[Working data Boundary: Start]

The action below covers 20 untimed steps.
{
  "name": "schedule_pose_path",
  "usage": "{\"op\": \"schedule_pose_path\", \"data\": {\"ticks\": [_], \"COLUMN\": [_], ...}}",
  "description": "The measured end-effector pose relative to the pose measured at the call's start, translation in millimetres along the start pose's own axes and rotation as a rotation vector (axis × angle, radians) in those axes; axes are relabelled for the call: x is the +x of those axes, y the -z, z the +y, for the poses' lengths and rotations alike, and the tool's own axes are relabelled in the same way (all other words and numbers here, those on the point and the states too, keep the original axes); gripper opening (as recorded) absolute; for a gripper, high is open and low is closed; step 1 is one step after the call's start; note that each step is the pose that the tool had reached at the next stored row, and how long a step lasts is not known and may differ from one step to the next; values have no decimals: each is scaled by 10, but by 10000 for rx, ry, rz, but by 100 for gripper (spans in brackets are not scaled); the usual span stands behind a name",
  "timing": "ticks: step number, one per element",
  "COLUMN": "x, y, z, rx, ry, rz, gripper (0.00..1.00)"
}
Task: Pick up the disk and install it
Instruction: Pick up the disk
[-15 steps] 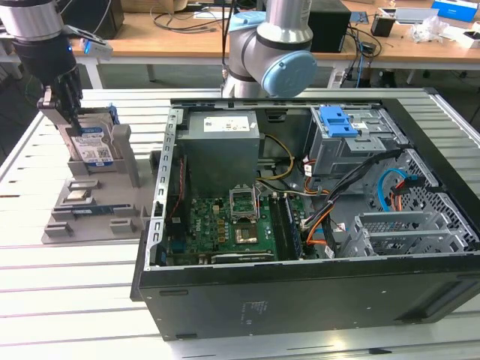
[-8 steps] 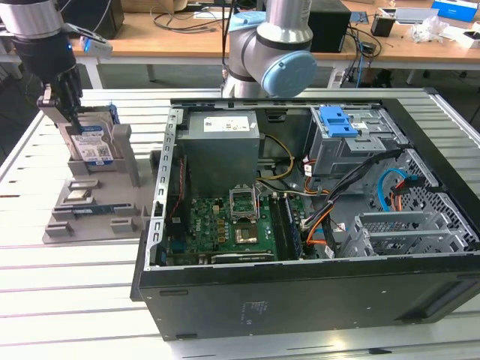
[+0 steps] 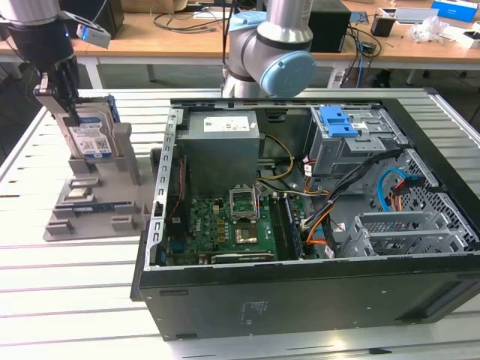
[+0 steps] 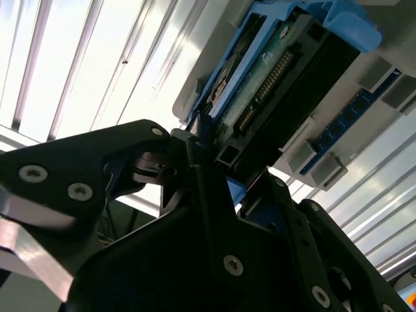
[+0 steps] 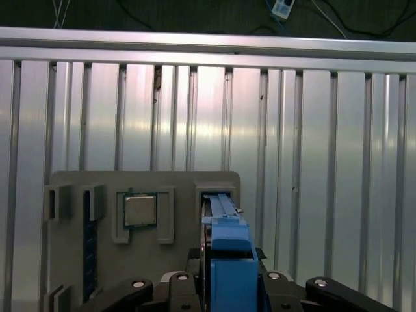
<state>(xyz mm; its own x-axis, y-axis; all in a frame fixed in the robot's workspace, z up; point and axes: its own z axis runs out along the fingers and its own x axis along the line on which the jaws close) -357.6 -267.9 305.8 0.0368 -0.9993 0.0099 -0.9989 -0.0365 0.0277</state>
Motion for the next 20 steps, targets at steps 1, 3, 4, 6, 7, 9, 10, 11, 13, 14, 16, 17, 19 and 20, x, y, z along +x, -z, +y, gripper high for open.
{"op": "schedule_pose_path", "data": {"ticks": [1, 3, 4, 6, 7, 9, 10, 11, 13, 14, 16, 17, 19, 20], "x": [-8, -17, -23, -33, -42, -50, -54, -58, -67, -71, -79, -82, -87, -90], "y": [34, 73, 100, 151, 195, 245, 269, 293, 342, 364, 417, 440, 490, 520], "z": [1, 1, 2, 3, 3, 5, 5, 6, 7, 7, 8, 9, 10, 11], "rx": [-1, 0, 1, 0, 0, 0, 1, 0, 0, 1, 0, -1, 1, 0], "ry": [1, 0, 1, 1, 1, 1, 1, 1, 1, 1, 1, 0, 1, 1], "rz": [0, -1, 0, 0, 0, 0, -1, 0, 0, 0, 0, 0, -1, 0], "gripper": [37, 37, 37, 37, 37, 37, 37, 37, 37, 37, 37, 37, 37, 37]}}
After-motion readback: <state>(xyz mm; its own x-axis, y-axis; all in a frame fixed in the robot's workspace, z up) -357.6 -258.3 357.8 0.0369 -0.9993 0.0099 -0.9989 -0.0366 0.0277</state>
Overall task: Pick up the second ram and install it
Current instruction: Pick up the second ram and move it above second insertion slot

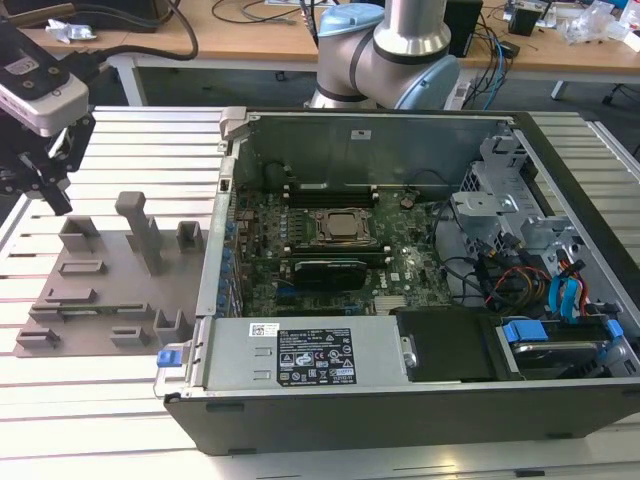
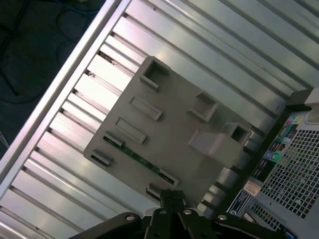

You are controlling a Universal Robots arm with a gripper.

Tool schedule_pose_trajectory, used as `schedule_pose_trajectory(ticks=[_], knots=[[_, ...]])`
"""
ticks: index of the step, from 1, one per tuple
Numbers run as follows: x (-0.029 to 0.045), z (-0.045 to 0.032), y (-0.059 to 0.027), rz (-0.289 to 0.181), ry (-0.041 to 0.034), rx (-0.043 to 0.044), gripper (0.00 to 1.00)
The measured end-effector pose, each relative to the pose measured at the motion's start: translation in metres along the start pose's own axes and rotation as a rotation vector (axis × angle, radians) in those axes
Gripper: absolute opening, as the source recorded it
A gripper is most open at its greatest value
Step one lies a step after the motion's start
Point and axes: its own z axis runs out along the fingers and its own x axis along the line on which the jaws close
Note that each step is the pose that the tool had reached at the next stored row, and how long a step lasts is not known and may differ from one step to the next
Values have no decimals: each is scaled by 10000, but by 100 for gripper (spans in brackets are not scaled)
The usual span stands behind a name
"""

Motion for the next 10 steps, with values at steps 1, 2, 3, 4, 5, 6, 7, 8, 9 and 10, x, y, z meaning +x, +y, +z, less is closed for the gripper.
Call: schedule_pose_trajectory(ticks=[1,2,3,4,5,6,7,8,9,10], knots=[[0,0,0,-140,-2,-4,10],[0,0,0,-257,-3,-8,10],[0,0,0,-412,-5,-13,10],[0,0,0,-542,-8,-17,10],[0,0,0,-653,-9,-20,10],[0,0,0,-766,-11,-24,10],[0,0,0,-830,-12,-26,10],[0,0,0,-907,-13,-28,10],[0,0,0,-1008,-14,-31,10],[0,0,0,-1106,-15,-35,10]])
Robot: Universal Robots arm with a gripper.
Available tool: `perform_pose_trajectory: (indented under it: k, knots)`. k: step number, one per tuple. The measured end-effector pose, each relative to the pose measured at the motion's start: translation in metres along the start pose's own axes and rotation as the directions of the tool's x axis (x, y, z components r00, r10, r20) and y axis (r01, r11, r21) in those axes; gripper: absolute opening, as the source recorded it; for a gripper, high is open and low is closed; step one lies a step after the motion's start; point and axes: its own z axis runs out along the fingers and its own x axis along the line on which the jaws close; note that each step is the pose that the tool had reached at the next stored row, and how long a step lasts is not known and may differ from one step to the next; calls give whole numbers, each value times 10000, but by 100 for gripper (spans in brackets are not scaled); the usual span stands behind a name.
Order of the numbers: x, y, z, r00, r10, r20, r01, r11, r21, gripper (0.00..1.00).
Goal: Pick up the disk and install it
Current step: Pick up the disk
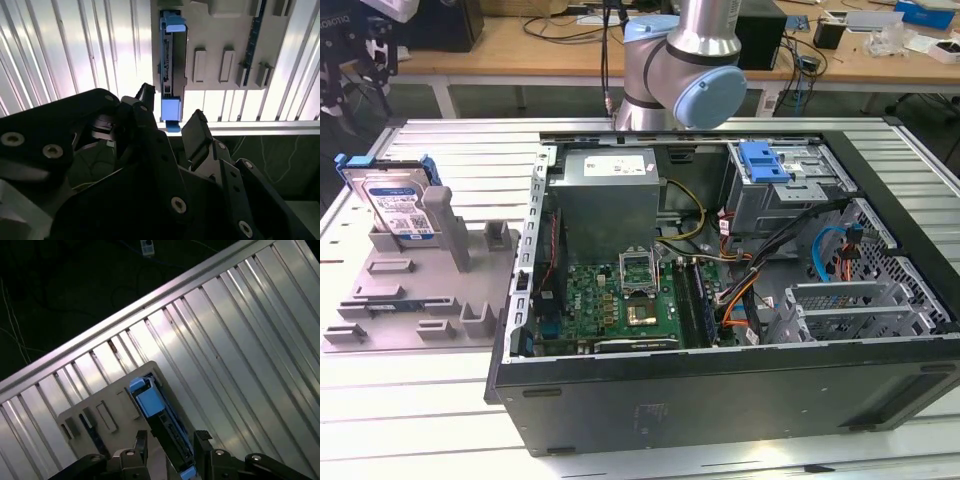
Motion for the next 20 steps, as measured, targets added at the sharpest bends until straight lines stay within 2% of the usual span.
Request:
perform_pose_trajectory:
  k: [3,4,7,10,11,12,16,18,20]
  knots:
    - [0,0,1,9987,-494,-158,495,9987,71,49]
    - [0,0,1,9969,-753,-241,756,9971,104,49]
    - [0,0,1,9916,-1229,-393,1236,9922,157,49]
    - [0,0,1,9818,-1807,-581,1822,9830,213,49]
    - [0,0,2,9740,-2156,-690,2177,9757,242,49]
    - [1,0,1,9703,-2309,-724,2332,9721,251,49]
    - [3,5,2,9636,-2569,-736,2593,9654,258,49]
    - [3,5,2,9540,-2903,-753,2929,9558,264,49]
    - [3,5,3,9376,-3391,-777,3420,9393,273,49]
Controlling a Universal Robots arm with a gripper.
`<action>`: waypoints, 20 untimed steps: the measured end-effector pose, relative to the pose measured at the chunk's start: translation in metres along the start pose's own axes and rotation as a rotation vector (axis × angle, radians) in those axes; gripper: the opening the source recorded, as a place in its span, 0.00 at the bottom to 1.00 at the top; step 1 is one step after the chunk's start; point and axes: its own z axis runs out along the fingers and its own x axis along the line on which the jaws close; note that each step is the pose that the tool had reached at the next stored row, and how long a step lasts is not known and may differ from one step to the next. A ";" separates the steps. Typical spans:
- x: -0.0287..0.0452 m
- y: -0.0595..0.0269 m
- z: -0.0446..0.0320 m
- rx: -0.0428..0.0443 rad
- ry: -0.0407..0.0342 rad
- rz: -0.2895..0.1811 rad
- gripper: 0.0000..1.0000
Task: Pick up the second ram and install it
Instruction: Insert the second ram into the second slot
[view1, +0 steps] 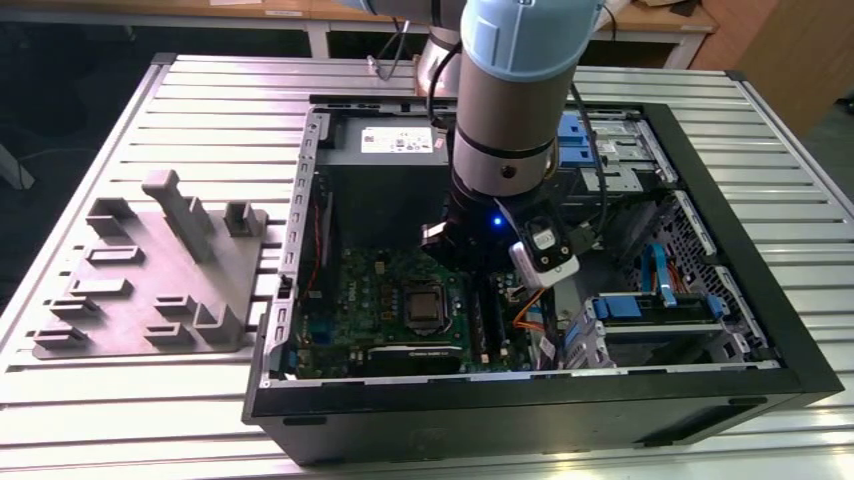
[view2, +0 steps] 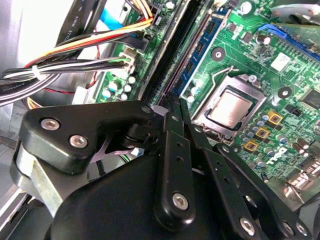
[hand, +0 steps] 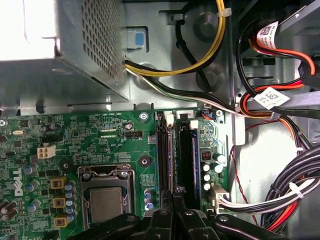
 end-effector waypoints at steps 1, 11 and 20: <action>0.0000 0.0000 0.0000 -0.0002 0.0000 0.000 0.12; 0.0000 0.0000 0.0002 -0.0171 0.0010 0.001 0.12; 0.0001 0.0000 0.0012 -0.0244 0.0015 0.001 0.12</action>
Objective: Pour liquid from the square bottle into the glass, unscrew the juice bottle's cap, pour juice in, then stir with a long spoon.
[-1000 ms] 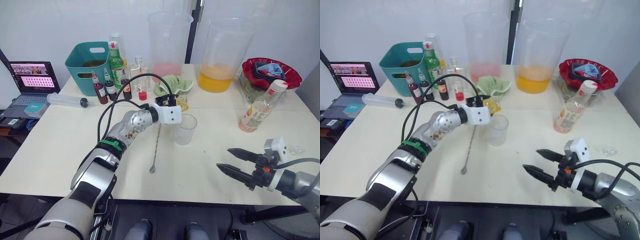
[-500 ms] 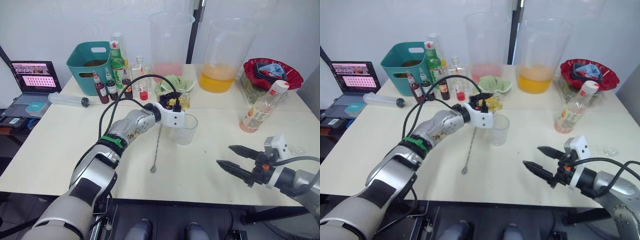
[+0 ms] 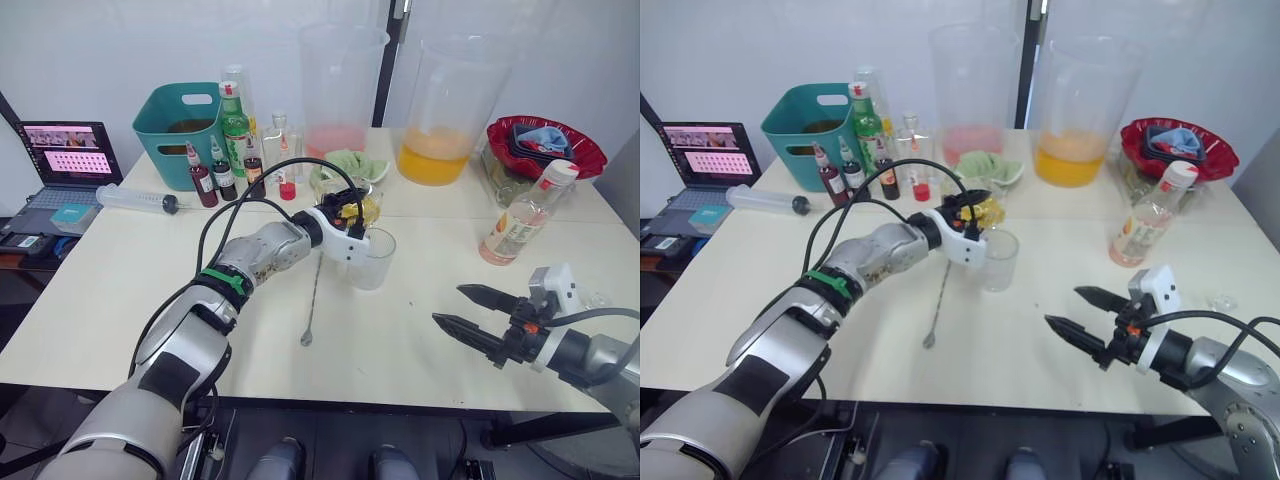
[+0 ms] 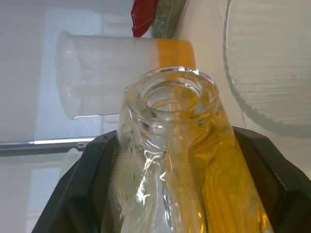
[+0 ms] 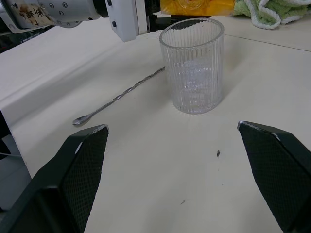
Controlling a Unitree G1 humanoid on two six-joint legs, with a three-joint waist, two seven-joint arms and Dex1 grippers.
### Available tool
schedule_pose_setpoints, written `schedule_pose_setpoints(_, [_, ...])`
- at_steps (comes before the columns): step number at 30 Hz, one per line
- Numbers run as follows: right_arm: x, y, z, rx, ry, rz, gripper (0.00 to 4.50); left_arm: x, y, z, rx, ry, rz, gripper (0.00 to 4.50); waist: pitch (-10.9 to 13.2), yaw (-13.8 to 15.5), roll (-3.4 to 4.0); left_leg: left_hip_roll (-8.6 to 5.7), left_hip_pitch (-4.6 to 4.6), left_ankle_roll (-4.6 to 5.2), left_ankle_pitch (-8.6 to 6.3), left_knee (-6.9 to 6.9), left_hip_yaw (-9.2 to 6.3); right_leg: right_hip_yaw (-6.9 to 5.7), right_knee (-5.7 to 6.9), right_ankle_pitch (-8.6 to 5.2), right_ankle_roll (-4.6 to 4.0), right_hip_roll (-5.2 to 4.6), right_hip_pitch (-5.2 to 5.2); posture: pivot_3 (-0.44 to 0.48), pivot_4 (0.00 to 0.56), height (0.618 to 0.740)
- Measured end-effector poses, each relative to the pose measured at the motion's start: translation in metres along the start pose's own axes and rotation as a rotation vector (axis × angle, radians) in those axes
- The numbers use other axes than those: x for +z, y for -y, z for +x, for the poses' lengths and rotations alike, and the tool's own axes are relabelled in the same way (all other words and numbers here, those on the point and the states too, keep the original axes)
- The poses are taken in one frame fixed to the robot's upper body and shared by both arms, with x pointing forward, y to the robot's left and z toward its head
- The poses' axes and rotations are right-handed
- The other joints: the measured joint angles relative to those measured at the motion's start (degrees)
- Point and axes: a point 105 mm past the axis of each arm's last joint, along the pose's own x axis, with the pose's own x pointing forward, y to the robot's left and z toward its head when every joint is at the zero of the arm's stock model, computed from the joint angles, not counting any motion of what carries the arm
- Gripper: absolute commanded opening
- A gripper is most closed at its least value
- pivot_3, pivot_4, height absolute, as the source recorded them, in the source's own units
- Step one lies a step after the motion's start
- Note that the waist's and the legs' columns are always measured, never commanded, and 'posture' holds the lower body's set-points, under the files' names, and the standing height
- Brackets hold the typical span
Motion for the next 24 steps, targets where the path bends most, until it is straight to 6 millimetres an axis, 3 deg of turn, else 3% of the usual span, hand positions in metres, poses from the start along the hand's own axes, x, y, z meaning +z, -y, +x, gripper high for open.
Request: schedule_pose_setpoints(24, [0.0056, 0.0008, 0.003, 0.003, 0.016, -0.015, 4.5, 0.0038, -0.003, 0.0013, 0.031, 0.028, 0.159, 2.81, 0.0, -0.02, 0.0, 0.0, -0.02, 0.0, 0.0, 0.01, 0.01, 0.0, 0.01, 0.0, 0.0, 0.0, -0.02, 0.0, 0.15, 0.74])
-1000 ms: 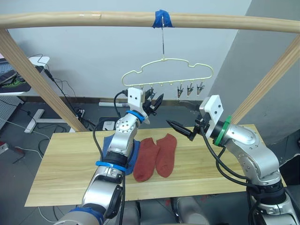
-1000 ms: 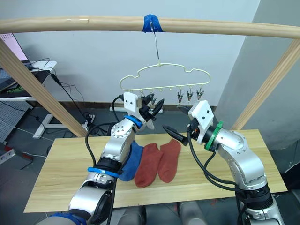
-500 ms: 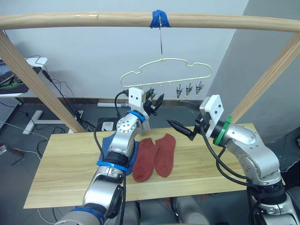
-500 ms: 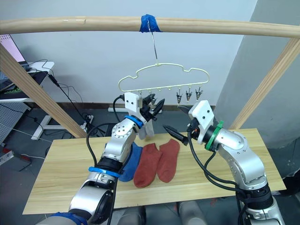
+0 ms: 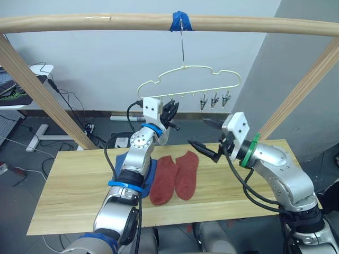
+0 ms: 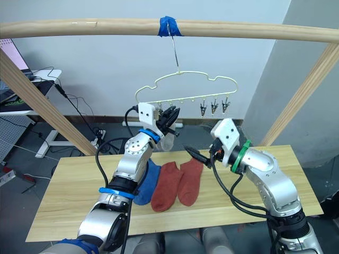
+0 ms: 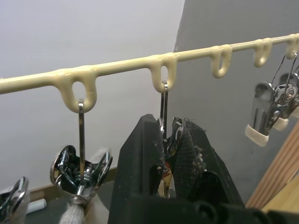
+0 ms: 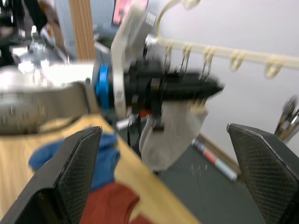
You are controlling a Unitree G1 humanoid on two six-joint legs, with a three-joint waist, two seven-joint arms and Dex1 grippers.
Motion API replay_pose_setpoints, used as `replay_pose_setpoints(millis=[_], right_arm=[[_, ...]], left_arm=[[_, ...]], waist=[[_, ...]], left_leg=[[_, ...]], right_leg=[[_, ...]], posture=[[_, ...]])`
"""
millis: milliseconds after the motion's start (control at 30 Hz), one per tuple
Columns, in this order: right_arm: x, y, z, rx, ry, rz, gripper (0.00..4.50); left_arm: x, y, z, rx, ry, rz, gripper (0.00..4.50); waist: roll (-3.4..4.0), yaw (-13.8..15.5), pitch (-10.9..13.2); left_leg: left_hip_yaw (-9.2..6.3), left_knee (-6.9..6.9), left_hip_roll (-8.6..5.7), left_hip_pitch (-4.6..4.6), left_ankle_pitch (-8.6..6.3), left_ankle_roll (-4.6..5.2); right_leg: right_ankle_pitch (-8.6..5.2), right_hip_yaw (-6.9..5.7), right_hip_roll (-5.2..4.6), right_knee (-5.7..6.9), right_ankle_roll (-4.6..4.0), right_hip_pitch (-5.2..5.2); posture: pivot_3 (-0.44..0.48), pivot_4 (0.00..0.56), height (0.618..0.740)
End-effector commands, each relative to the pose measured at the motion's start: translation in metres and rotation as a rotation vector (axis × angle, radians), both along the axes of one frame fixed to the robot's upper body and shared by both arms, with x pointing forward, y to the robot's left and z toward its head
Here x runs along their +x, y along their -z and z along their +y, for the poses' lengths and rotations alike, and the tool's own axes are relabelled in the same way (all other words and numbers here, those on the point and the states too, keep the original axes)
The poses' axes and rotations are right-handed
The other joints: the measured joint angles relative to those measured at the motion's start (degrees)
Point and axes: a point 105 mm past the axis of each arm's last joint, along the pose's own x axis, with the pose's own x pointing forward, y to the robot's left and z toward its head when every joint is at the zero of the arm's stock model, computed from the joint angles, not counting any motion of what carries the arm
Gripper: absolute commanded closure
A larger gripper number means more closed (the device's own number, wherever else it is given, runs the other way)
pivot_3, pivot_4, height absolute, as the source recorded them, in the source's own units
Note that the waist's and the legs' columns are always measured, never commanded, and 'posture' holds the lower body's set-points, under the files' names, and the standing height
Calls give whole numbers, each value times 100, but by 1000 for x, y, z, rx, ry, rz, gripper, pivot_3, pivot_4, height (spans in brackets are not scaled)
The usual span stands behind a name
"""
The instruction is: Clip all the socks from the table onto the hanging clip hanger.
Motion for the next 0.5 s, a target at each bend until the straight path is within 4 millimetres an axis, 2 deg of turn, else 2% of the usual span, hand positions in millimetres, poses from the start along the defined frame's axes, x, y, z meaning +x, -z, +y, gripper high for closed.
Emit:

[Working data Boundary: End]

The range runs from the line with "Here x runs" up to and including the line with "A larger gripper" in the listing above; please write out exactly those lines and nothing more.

» **Exercise result**
Here x runs along their +x, y along their -z and z along their +y, for the poses' lengths and rotations alike, and the tool's own axes are relabelled in the same way (all other words and numbers here, those on the point and the states too, keep the original axes)
The poses' axes and rotations are right-handed
The other joints: the measured joint angles relative to those measured at the motion's start (degrees)
Point and axes: a point 105 mm past the axis of each arm's last joint, along the pose's own x axis, with the pose's own x pointing forward, y to the robot's left and z toward its head when every joint is at the zero of the arm's stock model, computed from the joint angles, not counting any motion of what carries the arm
Gripper: absolute commanded closure
A larger gripper number means more closed (the device's own number, wherever else it is given, runs the other way)

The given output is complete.